# Data for analysis

↓↓↓

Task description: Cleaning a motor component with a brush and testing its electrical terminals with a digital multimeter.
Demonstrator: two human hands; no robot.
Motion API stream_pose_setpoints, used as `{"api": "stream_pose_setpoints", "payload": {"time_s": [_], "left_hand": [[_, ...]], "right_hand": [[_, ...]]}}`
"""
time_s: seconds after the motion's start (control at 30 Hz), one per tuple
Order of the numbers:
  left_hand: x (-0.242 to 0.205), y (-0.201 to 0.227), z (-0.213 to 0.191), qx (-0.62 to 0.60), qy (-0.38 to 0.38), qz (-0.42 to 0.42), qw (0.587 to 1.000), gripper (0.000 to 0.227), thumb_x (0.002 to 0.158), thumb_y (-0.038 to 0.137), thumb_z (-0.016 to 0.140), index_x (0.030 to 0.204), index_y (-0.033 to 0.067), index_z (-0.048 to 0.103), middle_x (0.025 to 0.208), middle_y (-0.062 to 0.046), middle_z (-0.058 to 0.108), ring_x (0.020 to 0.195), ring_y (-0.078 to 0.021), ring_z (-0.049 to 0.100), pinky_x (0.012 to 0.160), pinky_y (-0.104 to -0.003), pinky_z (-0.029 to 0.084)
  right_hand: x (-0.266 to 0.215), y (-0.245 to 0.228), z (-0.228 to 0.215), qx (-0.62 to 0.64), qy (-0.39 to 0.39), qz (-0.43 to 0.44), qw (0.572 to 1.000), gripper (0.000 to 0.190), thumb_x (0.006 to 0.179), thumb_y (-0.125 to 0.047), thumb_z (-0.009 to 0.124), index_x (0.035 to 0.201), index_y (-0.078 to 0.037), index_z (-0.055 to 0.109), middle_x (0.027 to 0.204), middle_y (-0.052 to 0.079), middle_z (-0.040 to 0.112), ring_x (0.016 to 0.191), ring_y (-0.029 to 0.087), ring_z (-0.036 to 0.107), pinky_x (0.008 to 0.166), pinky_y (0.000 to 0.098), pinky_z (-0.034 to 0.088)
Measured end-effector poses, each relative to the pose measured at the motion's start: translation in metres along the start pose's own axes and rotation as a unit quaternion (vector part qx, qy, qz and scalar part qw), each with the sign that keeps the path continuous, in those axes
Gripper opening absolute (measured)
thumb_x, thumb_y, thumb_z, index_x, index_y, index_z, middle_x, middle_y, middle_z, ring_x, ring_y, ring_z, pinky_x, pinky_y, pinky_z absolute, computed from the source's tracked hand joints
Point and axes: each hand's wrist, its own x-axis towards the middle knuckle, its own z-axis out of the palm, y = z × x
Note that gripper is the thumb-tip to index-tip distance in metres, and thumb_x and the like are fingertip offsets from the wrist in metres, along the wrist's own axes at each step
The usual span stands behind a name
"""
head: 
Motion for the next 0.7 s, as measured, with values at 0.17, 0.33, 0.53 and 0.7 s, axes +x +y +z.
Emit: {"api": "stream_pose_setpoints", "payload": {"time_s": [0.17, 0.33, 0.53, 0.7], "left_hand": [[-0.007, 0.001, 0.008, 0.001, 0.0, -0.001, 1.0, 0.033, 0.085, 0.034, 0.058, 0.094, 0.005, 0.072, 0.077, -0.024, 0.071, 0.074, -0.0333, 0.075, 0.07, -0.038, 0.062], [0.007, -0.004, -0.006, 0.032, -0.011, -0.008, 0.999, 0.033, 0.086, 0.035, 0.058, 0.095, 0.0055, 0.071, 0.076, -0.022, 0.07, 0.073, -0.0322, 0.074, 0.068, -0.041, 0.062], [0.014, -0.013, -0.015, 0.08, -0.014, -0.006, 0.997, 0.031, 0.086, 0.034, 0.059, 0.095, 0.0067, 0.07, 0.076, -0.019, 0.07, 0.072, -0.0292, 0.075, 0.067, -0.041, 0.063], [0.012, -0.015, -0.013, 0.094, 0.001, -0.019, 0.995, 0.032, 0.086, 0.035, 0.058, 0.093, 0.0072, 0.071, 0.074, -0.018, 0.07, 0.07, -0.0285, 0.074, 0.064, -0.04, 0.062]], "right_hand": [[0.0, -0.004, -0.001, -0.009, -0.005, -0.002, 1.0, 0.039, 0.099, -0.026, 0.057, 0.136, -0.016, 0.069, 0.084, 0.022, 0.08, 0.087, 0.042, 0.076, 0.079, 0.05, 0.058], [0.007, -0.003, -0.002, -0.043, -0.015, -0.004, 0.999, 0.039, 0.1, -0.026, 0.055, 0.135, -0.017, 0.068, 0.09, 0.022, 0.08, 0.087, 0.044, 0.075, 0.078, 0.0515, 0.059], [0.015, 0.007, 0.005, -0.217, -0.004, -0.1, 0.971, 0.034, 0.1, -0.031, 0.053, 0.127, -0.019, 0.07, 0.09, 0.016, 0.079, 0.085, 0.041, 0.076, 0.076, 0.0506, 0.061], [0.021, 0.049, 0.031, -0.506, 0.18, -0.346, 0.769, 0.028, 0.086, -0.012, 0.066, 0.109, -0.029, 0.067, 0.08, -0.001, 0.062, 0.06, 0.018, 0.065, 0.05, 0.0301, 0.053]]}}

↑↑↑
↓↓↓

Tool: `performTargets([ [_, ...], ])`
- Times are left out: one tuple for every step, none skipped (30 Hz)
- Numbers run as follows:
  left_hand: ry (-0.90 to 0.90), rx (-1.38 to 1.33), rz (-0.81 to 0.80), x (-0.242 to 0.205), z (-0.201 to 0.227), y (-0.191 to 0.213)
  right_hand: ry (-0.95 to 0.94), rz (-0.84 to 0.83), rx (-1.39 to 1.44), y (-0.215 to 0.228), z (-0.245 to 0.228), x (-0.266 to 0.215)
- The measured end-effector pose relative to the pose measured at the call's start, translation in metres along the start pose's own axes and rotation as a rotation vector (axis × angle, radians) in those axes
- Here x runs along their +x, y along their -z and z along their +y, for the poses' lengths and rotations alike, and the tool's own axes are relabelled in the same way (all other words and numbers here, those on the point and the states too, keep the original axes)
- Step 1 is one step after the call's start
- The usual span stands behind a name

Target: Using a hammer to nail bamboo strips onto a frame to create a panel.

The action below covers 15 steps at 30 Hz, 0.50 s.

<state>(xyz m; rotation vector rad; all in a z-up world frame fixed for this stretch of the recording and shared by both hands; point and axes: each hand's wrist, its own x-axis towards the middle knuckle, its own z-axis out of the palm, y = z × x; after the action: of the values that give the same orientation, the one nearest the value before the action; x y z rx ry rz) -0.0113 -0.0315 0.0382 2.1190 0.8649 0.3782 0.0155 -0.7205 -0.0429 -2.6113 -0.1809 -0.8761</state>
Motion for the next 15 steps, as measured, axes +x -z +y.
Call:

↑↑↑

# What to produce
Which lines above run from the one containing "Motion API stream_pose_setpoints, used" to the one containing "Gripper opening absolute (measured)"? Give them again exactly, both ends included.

# Answer box
Motion API stream_pose_setpoints, used as `{"api": "stream_pose_setpoints", "payload": {"time_s": [_], "left_hand": [[_, ...]], "right_hand": [[_, ...]]}}`
"""
time_s: seconds after the motion's start (control at 30 Hz), one per tuple
Order of the numbers:
  left_hand: x (-0.242 to 0.205), y (-0.201 to 0.227), z (-0.213 to 0.191), qx (-0.62 to 0.60), qy (-0.38 to 0.38), qz (-0.42 to 0.42), qw (0.587 to 1.000), gripper (0.000 to 0.227), thumb_x (0.002 to 0.158), thumb_y (-0.038 to 0.137), thumb_z (-0.016 to 0.140), index_x (0.030 to 0.204), index_y (-0.033 to 0.067), index_z (-0.048 to 0.103), middle_x (0.025 to 0.208), middle_y (-0.062 to 0.046), middle_z (-0.058 to 0.108), ring_x (0.020 to 0.195), ring_y (-0.078 to 0.021), ring_z (-0.049 to 0.100), pinky_x (0.012 to 0.160), pinky_y (-0.104 to -0.003), pinky_z (-0.029 to 0.084)
  right_hand: x (-0.266 to 0.215), y (-0.245 to 0.228), z (-0.228 to 0.215), qx (-0.62 to 0.64), qy (-0.39 to 0.39), qz (-0.43 to 0.44), qw (0.572 to 1.000), gripper (0.000 to 0.190), thumb_x (0.006 to 0.179), thumb_y (-0.125 to 0.047), thumb_z (-0.009 to 0.124), index_x (0.035 to 0.201), index_y (-0.078 to 0.037), index_z (-0.055 to 0.109), middle_x (0.027 to 0.204), middle_y (-0.052 to 0.079), middle_z (-0.040 to 0.112), ring_x (0.016 to 0.191), ring_y (-0.029 to 0.087), ring_z (-0.036 to 0.107), pinky_x (0.008 to 0.166), pinky_y (0.000 to 0.098), pinky_z (-0.034 to 0.088)
Measured end-effector poses, each relative to the pose measured at the motion's start: translation in metres along the start pose's own axes and rotation as a unit quaternion (vector part qx, qy, qz and scalar part qw), each with the sign that keeps the path continuous, in those axes
Gripper opening absolute (measured)

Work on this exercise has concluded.